== REQUIREMENT ==
Only the first line of the listing and the lines after it, up to and including the one containing "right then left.", should be retyped exactly.

== ENTRIES SUPPLIED ==
━━━━━━━━

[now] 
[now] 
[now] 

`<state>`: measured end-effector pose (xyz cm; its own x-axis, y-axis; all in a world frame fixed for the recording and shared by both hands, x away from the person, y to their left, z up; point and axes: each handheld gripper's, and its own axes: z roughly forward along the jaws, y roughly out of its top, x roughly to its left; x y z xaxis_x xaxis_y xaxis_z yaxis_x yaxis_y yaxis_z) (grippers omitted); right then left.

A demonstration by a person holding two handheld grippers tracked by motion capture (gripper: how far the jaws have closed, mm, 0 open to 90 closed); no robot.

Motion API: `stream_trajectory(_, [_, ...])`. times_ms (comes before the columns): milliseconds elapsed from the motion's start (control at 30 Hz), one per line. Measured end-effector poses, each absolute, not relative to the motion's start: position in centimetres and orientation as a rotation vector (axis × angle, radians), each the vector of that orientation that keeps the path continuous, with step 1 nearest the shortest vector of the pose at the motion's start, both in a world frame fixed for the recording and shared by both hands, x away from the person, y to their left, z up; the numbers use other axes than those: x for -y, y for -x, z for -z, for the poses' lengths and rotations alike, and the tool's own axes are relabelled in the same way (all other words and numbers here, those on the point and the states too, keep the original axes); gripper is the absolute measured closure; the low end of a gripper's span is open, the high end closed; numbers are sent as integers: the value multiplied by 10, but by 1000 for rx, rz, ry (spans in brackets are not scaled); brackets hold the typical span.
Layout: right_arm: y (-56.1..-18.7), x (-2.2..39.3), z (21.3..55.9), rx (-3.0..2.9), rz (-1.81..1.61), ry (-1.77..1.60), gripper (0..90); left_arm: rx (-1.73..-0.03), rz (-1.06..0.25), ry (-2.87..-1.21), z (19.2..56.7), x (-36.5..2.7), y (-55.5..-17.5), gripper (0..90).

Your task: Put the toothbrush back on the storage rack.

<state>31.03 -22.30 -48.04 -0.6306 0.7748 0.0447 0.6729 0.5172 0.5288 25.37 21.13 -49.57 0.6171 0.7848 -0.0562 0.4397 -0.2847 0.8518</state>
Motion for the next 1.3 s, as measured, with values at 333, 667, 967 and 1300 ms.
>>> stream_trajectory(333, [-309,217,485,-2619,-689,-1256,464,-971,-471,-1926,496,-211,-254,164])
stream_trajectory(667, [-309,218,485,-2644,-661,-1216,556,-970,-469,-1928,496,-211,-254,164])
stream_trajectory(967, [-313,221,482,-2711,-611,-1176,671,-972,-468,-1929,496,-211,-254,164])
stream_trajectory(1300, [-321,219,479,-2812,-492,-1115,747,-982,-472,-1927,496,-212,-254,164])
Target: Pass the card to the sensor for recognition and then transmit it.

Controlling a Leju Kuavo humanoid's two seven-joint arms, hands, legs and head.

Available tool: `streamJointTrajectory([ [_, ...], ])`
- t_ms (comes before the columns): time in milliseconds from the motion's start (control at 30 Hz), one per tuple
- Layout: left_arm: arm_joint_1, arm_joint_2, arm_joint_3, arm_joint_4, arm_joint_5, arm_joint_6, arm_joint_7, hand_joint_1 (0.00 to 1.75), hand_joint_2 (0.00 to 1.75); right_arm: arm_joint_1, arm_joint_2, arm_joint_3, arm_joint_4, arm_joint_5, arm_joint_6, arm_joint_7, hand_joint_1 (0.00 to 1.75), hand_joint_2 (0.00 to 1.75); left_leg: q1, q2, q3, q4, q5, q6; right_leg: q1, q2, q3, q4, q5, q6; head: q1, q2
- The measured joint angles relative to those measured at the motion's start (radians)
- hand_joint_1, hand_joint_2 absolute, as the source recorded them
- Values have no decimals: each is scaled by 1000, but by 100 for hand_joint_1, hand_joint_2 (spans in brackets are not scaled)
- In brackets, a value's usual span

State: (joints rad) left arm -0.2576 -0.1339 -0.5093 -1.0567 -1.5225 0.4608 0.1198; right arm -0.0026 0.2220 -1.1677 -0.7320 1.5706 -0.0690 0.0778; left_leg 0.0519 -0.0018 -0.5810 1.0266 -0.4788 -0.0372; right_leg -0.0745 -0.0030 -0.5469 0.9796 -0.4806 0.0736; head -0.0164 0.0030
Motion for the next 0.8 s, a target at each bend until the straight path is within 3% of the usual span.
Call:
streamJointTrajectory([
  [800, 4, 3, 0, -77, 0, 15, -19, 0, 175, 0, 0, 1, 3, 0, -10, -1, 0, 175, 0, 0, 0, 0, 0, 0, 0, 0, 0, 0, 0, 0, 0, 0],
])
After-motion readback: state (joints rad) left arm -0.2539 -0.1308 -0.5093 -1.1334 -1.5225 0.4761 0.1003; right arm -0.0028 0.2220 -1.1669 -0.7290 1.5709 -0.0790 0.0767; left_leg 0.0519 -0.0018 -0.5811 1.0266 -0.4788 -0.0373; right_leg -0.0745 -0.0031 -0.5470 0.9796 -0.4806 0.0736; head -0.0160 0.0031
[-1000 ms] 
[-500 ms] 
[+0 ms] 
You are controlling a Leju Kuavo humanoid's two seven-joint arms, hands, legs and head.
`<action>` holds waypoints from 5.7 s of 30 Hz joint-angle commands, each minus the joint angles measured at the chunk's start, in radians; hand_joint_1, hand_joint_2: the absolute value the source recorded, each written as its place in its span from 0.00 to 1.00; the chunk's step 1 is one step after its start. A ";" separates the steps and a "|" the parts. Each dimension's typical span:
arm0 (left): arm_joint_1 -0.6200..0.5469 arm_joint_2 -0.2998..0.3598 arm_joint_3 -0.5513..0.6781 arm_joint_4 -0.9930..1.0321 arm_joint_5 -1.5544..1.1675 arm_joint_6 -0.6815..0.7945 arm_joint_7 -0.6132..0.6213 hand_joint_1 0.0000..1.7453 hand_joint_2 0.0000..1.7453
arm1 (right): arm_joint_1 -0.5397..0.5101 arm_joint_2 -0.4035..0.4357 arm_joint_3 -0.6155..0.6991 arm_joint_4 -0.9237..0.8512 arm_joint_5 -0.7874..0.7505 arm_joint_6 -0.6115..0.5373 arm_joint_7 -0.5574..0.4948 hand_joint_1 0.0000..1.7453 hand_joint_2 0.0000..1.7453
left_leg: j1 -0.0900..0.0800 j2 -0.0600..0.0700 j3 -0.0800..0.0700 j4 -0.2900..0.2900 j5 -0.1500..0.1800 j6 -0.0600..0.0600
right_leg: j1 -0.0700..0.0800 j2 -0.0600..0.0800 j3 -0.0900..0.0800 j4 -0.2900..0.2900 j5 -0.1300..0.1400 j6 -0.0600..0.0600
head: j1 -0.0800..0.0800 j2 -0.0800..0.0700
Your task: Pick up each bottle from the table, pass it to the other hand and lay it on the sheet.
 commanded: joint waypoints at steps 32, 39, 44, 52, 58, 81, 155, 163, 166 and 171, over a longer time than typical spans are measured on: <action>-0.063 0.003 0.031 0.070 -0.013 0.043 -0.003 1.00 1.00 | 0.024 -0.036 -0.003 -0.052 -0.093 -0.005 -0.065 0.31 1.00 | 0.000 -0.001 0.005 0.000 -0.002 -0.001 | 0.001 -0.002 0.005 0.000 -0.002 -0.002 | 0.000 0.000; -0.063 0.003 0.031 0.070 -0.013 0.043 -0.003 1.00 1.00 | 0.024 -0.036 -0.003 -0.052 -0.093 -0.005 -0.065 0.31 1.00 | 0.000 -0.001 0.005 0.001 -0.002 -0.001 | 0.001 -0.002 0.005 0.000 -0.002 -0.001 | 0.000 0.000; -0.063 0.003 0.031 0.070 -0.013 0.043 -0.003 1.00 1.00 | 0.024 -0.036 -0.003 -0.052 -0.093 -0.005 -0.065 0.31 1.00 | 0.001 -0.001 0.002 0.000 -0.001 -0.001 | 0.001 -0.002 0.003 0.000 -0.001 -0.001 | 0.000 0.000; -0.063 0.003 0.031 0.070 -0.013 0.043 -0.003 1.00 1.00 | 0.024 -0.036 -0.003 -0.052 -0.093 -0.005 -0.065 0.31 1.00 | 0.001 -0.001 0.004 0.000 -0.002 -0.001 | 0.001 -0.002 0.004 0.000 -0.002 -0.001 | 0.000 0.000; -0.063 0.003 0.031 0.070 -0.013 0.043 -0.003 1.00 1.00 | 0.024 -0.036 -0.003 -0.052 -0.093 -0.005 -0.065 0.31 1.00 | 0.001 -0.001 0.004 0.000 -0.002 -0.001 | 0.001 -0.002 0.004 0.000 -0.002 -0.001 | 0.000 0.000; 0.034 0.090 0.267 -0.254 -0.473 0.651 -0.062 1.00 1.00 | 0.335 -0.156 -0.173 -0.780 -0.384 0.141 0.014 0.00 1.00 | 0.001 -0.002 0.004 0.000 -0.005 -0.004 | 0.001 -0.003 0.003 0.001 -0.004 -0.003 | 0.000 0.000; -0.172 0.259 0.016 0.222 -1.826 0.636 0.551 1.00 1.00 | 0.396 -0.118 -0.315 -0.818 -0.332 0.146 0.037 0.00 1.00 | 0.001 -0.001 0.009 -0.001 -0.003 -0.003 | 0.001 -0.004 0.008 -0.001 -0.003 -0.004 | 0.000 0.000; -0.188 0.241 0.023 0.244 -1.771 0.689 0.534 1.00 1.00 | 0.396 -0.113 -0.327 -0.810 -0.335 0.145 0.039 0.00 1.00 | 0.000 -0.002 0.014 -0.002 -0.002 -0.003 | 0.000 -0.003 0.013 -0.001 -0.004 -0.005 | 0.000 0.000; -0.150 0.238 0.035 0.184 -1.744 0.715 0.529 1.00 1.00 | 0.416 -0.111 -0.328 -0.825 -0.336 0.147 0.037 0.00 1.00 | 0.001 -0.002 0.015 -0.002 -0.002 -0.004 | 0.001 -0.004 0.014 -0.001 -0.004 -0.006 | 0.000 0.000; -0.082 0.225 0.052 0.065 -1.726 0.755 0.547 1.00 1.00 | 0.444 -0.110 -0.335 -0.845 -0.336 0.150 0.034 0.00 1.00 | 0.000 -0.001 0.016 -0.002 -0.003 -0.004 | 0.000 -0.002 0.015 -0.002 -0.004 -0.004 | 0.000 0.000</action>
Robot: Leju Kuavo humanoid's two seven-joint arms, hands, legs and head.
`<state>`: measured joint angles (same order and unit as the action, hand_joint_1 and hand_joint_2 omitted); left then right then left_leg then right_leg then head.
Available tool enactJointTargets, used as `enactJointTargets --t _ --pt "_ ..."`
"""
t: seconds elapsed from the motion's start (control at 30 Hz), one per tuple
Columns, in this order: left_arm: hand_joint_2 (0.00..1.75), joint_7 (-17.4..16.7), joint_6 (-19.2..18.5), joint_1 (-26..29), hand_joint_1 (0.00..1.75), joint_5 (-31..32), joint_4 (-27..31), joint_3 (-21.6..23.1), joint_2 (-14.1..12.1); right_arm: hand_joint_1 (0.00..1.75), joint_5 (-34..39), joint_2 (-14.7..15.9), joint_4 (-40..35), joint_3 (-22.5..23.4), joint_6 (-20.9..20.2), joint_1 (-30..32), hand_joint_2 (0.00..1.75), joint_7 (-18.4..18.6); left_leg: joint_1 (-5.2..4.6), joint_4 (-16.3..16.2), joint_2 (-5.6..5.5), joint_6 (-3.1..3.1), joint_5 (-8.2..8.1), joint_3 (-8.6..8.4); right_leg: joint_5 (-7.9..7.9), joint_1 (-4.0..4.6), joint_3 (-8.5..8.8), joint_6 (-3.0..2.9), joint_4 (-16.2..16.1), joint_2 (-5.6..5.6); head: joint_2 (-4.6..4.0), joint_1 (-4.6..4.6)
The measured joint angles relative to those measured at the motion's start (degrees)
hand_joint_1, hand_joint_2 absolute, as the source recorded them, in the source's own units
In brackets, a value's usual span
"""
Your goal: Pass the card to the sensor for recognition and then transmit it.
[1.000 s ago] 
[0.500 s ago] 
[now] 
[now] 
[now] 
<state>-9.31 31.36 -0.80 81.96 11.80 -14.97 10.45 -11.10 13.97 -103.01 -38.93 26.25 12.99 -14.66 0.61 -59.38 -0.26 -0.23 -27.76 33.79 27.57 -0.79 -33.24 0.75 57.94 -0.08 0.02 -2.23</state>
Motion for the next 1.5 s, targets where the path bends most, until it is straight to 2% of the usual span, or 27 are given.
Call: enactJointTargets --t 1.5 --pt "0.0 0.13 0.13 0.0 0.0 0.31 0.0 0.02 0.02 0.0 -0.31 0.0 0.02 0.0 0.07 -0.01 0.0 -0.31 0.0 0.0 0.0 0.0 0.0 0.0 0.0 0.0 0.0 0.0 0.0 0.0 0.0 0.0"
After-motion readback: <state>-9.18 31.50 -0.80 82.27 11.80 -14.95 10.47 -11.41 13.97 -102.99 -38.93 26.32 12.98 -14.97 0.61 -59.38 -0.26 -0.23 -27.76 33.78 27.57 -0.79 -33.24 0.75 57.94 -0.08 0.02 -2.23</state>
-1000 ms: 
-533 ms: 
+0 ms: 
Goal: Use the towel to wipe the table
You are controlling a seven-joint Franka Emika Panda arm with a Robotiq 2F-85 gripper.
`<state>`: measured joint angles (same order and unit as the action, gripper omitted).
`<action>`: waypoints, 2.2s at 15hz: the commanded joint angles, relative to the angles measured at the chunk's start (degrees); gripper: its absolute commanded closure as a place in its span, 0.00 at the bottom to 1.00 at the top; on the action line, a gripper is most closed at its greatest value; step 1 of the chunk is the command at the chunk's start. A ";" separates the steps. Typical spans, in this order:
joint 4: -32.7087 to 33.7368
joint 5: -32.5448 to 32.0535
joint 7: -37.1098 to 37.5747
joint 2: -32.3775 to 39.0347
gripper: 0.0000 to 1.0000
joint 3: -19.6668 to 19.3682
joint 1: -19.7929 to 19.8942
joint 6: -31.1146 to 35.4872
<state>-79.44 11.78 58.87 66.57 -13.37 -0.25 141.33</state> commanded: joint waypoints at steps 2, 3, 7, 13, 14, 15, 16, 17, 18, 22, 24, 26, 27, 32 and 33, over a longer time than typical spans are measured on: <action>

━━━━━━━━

== OUTPUT FOR THIS TASK ==
[now] 
[now] 
[now] 

`<state>`: measured end-effector pose (xyz cm; its own x-axis, y-axis; all in a world frame fixed for the recording and shared by both hands, x away from the person, y to their left, z up; point and axes: each handheld gripper's, and its own axes: z roughly forward along the jaws, y roughly out of its top, x roughly to its left; x y z xaxis_x xaxis_y xaxis_z yaxis_x yaxis_y yaxis_z) (grippers omitted); right then left.

The answer to this exercise has been fully stated.